ACTIVITY: Write down each entry again, exactly as it reads.

[MATERIAL FOR THE TASK — start]

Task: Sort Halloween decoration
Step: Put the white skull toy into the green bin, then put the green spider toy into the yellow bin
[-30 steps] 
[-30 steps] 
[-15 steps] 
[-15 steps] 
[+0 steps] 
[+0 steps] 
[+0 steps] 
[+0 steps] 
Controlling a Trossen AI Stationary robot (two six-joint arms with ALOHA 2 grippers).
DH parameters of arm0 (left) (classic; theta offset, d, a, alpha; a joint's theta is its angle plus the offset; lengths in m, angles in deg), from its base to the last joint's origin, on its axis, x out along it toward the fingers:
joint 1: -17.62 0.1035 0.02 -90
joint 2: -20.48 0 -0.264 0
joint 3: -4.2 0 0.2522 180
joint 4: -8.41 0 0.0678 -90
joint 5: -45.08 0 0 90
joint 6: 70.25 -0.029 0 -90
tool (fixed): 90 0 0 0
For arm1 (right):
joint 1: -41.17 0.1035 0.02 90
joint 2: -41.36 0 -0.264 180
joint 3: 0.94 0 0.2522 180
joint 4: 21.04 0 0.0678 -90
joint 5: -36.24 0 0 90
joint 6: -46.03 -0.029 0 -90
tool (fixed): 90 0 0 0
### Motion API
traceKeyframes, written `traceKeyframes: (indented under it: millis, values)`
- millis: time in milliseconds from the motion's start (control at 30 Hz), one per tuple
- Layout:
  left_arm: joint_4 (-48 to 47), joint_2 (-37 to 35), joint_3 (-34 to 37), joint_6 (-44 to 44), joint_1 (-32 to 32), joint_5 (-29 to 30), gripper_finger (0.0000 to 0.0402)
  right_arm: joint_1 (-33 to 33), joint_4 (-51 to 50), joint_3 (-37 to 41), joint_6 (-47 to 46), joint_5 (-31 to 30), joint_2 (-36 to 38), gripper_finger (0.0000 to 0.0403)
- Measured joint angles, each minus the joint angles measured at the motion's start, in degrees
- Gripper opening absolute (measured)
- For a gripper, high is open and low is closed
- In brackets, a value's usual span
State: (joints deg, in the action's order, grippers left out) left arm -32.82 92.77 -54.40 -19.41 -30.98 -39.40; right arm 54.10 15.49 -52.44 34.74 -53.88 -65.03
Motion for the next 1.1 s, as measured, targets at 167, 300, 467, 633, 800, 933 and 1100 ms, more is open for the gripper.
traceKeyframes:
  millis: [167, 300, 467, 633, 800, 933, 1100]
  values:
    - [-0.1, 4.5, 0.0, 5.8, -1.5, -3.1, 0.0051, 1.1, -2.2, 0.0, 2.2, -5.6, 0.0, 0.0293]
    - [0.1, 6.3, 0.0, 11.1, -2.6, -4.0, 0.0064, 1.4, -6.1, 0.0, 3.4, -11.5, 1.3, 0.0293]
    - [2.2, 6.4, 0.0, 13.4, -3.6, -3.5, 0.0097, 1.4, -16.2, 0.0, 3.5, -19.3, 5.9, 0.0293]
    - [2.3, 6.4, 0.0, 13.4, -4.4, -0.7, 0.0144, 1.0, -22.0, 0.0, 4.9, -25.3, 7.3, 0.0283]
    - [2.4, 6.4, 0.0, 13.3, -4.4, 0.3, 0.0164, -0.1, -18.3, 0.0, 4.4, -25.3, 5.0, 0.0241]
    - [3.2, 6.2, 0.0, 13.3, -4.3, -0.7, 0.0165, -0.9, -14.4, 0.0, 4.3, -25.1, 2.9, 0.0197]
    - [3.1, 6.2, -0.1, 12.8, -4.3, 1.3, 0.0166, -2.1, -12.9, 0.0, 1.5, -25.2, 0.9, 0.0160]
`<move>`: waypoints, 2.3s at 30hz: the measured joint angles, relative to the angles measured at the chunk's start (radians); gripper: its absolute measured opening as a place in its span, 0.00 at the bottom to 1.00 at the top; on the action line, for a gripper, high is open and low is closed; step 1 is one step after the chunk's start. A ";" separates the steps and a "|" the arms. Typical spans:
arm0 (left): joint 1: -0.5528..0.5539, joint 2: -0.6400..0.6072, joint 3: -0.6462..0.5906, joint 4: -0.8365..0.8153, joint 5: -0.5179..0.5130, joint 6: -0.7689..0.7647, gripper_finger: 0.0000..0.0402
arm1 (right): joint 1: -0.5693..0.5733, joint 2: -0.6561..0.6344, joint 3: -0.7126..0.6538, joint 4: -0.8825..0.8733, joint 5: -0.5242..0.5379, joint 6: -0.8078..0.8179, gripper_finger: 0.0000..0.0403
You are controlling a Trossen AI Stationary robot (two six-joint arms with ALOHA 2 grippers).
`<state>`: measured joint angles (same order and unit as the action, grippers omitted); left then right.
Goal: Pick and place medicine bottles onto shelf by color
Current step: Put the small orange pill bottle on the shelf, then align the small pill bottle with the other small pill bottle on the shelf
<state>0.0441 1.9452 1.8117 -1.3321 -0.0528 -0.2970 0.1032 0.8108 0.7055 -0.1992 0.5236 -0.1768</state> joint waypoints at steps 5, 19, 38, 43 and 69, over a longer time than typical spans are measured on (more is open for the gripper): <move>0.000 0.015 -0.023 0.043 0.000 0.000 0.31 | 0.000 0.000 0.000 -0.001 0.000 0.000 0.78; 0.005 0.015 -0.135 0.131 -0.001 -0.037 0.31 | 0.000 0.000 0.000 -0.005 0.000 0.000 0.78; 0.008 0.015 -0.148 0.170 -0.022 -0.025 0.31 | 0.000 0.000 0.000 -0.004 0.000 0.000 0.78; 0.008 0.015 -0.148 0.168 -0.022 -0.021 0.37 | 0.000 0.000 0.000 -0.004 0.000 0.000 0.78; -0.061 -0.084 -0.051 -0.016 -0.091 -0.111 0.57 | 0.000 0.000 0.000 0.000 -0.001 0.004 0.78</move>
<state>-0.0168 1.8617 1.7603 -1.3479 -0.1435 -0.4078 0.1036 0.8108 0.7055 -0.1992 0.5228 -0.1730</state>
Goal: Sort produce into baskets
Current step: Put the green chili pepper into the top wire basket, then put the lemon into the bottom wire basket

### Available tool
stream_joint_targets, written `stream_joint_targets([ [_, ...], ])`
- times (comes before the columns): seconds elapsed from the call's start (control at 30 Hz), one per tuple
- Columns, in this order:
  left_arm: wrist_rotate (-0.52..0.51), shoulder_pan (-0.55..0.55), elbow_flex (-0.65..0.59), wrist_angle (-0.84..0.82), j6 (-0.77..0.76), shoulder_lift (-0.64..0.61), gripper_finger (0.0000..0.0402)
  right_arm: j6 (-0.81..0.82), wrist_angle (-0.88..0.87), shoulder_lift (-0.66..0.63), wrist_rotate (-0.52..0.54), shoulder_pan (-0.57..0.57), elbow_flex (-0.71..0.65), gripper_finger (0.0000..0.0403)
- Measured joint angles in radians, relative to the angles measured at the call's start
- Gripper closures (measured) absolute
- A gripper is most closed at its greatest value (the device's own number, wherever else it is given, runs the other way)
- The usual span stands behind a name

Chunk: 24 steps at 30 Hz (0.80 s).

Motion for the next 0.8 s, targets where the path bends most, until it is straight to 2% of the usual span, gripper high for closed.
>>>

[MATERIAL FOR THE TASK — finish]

RESULT OF THE EXERCISE:
Task: Sort Halloween decoration
Step: Put the white skull toy into the green bin, then put the green spider toy into the yellow bin
[-30 steps] 
[-30 steps] 
[-15 steps] 
[-15 steps] 
[+0 steps] 
[+0 steps] 
[+0 steps] 
[+0 steps] 
Controlling a Trossen AI Stationary robot (two six-joint arms with ALOHA 2 grippers).
DH parameters of arm0 (left) (classic; theta offset, d, a, alpha; a joint's theta is its angle plus the offset; lengths in m, angles in deg), from its base to the last joint's origin, on its axis, x out along it toward the fingers:
joint 1: -17.62 0.1035 0.02 -90
joint 2: -20.48 0 -0.264 0
joint 3: -4.2 0 0.2522 180
joint 4: -8.41 0 0.0678 -90
joint 5: -45.08 0 0 90
joint 6: 70.25 -0.029 0 -90
tool (fixed): 90 0 0 0
For arm1 (right):
joint 1: -41.17 0.1035 0.02 90
joint 2: -41.36 0 -0.264 180
joint 3: 0.94 0 0.2522 180
joint 4: 21.04 0 0.0678 -90
joint 5: -36.24 0 0 90
joint 6: -46.03 -0.029 0 -90
tool (fixed): 90 0 0 0
### Motion API
traceKeyframes, written `traceKeyframes: (indented under it: millis, values)`
- millis: time in milliseconds from the motion's start (control at 30 Hz), one per tuple
- Layout:
  left_arm: joint_4 (-48 to 47), joint_2 (-37 to 35), joint_3 (-34 to 37), joint_6 (-44 to 44), joint_1 (-32 to 32), joint_5 (-29 to 30), gripper_finger (0.0000 to 0.0402)
  right_arm: joint_1 (-33 to 33), joint_4 (-51 to 50), joint_3 (-37 to 41), joint_6 (-47 to 46), joint_5 (-31 to 30), joint_2 (-36 to 38), gripper_finger (0.0000 to 0.0403)
- Measured joint angles, each minus the joint angles measured at the motion's start, in degrees
- Gripper opening absolute (measured)
- For a gripper, high is open and low is closed
- In brackets, a value's usual span
State: (joints deg, in the action's order, grippers left out) left arm -32.82 92.77 -54.40 -19.41 -30.98 -39.40; right arm 54.10 15.49 -52.44 34.74 -53.88 -65.03
Motion for the next 1.1 s, as measured, targets at 167, 300, 467, 633, 800, 933 and 1100 ms, more is open for the gripper.
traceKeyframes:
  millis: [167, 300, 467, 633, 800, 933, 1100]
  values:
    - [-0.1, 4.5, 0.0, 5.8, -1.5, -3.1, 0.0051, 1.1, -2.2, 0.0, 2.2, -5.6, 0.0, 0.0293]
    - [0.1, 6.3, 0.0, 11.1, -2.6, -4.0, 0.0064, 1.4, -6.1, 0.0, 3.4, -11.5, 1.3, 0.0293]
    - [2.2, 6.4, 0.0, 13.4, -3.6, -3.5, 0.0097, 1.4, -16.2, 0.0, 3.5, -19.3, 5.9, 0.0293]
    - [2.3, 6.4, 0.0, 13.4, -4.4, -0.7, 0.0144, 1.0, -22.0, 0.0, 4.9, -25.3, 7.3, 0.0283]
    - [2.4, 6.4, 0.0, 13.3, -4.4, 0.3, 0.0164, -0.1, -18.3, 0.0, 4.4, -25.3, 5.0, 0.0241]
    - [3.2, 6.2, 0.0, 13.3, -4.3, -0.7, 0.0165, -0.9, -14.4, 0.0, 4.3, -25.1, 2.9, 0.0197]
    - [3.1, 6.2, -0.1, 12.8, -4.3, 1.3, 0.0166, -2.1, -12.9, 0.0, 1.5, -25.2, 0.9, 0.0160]
`<move>`: waypoints, 2.3s at 30hz: the measured joint angles, relative to the angles measured at the chunk's start (radians); gripper: its absolute measured opening as a place in its span, 0.00 at the bottom to 1.00 at the top; on the action line, for a gripper, high is open and low is closed; step 1 is one step after the chunk's start. A ";" separates the steps and a "|" the arms. Typical spans:
arm0 (left): joint 1: -0.5528..0.5539, joint 2: -0.6400..0.6072, joint 3: -0.6462..0.5906, joint 4: -0.8365..0.8153, joint 5: -0.5179..0.5130, joint 6: -0.7689..0.7647, gripper_finger: 0.0000..0.0402
arm1 (right): joint 1: -0.5693..0.5733, joint 2: -0.6561..0.6344, joint 3: -0.7126..0.6538, joint 4: -0.8825..0.8733, joint 5: -0.5242..0.5379, joint 6: -0.8078..0.8179, gripper_finger: 0.0000..0.0403
You are controlling a Trossen AI Stationary robot (two six-joint arms with ALOHA 2 grippers).
`<state>`: measured joint angles (same order and unit as the action, grippers omitted); left then right.
Goal: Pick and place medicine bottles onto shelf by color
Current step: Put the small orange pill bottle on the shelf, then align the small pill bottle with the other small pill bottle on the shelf
<state>0.0441 1.9452 1.8117 -1.3321 -0.0528 -0.2970 0.1032 0.8108 0.7055 -0.1992 0.5236 -0.1768</state> joint waypoints at steps 5, 19, 38, 43 and 69, over a longer time than typical spans are measured on (more is open for the gripper): <move>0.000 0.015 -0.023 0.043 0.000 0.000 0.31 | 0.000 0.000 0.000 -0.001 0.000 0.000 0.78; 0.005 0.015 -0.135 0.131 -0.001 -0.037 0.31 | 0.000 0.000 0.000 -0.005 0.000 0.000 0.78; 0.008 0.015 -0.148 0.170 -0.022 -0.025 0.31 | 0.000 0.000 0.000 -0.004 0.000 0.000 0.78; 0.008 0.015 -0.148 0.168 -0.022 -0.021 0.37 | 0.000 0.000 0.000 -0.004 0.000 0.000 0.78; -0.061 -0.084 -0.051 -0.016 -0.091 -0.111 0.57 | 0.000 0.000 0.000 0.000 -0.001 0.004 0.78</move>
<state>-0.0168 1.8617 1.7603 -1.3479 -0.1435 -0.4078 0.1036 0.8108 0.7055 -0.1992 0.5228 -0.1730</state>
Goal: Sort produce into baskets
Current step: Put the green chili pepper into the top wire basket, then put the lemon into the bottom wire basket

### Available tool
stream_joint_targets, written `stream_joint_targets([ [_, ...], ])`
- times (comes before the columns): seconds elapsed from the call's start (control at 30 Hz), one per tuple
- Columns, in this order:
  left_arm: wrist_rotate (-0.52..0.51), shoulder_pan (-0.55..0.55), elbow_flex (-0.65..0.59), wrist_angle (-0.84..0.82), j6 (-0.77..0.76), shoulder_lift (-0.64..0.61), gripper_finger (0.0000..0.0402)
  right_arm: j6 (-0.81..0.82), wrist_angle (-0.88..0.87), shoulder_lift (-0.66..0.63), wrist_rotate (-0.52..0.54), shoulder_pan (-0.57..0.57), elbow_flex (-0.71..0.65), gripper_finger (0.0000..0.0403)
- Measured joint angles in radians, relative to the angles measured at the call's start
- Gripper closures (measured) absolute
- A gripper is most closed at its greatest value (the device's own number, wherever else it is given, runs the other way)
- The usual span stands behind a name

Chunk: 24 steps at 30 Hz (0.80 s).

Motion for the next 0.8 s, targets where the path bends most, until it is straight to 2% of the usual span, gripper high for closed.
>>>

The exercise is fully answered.